(Work instruction)
Looking at the entries underneath, work out how many lines contain "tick". Write only that number.

-*-

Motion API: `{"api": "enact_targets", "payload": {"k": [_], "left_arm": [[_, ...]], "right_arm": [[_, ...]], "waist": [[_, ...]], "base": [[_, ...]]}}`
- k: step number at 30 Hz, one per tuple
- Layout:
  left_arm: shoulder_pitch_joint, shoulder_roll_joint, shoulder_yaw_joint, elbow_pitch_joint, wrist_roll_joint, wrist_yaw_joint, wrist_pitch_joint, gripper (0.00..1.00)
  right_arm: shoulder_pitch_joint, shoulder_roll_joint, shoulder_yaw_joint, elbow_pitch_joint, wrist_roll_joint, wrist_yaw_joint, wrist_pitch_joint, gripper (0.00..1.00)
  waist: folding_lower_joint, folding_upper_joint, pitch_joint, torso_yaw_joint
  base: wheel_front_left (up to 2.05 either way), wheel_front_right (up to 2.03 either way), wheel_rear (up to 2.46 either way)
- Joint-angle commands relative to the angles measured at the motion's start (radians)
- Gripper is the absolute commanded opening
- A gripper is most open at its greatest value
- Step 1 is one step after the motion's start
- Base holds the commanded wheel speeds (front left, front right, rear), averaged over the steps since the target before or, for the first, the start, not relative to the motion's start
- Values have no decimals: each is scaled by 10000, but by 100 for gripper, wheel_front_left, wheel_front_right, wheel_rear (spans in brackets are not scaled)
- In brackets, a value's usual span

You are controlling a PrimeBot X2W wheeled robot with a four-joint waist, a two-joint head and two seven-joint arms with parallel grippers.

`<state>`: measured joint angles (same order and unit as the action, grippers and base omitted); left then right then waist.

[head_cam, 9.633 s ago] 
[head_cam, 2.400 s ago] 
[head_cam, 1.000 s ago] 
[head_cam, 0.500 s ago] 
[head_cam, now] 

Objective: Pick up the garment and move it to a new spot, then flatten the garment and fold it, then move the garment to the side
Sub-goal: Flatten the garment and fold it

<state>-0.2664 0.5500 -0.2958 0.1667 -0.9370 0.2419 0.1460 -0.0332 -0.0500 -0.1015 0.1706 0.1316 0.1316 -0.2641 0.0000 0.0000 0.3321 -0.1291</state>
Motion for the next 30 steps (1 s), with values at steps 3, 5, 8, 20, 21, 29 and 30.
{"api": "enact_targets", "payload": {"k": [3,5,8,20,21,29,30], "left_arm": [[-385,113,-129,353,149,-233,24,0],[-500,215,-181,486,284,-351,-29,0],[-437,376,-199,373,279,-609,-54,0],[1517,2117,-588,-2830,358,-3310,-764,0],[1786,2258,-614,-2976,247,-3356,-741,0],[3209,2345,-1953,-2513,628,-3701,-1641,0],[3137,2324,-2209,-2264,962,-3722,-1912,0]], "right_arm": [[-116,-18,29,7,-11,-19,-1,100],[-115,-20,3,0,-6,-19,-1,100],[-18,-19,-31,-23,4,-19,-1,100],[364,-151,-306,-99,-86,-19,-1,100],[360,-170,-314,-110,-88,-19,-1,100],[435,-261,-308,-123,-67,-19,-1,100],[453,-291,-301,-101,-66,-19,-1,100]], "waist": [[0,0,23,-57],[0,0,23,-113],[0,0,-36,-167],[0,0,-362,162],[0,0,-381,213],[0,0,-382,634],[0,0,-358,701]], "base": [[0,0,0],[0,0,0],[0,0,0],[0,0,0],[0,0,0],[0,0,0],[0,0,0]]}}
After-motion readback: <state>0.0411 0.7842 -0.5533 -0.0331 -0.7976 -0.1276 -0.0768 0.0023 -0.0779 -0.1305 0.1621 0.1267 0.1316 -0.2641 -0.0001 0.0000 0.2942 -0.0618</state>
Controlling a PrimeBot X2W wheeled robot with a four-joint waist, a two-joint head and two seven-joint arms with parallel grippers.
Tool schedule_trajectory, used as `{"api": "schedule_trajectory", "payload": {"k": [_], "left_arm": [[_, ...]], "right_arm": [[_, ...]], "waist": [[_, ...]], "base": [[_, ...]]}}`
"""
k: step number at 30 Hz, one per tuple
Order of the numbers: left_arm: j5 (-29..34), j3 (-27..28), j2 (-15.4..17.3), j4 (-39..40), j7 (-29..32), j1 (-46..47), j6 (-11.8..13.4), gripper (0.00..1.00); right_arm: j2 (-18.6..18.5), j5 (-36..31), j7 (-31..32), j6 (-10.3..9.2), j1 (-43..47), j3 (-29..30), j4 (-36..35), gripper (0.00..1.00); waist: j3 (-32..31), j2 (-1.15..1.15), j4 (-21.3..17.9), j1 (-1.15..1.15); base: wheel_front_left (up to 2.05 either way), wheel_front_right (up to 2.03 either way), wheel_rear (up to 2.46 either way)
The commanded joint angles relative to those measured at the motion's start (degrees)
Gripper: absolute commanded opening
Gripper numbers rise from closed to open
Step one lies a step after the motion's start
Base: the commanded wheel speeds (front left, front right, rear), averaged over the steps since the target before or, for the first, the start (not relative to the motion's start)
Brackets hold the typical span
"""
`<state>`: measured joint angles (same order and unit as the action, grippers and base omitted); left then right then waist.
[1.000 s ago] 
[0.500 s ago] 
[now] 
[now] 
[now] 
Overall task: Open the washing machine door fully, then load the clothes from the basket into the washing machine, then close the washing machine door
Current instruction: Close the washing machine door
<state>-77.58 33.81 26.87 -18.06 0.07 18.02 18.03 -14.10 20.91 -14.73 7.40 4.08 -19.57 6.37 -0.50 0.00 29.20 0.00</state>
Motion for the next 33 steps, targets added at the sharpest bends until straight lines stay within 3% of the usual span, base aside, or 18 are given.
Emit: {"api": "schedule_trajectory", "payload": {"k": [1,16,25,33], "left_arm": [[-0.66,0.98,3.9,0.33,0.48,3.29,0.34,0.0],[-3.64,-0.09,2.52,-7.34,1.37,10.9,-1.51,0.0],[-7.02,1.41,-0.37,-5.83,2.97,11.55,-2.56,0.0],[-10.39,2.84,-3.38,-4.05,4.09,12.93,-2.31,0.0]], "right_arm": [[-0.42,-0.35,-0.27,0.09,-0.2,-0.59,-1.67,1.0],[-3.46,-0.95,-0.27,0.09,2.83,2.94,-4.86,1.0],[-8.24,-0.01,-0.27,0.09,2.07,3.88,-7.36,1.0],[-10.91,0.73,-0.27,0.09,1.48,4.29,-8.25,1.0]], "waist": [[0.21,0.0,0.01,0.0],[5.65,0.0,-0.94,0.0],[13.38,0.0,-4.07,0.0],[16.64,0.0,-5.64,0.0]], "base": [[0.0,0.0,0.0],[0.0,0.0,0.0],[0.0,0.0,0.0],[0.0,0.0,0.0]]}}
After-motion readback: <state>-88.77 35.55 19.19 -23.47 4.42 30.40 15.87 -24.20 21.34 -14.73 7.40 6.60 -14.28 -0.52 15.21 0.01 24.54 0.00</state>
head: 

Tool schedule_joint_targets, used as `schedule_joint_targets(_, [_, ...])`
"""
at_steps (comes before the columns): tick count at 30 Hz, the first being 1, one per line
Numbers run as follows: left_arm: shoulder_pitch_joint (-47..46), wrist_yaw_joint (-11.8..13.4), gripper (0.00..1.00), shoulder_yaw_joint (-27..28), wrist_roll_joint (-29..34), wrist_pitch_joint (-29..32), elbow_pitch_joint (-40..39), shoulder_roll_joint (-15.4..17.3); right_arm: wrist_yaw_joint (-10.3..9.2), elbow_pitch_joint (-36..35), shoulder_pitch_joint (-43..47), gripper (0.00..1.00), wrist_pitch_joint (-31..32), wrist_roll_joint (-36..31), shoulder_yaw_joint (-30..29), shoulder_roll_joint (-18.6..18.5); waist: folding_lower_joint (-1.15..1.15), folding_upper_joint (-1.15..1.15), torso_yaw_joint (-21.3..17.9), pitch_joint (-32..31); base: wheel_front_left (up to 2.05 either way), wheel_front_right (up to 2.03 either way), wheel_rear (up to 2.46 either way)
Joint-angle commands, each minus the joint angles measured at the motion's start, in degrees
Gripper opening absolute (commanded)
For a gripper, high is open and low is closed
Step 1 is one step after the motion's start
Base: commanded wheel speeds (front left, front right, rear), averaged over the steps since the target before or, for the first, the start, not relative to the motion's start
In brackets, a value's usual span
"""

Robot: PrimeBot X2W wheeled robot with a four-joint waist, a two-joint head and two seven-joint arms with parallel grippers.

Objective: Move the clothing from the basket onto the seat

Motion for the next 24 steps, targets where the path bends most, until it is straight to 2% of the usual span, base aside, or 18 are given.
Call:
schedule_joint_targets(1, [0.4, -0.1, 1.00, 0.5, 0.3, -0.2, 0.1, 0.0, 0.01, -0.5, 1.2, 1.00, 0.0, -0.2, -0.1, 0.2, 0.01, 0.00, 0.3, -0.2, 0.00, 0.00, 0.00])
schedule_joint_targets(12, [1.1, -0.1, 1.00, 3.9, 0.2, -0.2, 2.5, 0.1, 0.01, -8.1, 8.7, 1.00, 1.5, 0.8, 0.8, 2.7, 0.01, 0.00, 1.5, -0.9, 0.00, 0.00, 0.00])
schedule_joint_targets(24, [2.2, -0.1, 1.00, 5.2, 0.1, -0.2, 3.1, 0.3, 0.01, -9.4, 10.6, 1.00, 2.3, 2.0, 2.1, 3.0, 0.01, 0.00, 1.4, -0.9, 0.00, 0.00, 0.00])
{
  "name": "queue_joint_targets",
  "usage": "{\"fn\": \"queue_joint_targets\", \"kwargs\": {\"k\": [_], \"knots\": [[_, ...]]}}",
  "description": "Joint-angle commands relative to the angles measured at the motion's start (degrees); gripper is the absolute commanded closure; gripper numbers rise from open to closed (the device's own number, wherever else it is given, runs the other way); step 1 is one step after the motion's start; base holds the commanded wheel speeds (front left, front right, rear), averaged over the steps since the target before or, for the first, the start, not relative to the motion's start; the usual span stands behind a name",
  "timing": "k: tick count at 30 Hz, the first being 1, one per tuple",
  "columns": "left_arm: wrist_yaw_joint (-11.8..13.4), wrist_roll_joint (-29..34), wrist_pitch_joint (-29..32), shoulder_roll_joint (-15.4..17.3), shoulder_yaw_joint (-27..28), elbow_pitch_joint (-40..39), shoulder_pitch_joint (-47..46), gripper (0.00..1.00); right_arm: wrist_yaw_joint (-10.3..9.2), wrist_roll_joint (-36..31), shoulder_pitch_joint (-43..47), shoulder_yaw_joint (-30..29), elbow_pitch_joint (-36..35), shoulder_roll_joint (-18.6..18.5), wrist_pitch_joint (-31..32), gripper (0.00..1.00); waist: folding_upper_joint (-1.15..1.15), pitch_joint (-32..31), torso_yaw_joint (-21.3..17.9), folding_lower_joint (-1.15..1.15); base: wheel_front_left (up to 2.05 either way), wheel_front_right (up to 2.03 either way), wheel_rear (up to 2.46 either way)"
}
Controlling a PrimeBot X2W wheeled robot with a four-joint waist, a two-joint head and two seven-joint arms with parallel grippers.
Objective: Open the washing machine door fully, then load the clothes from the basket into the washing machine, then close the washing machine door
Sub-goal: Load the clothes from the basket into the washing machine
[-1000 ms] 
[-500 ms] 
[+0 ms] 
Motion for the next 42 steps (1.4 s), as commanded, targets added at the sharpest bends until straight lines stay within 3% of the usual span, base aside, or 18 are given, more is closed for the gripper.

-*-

(Finished exercise)
2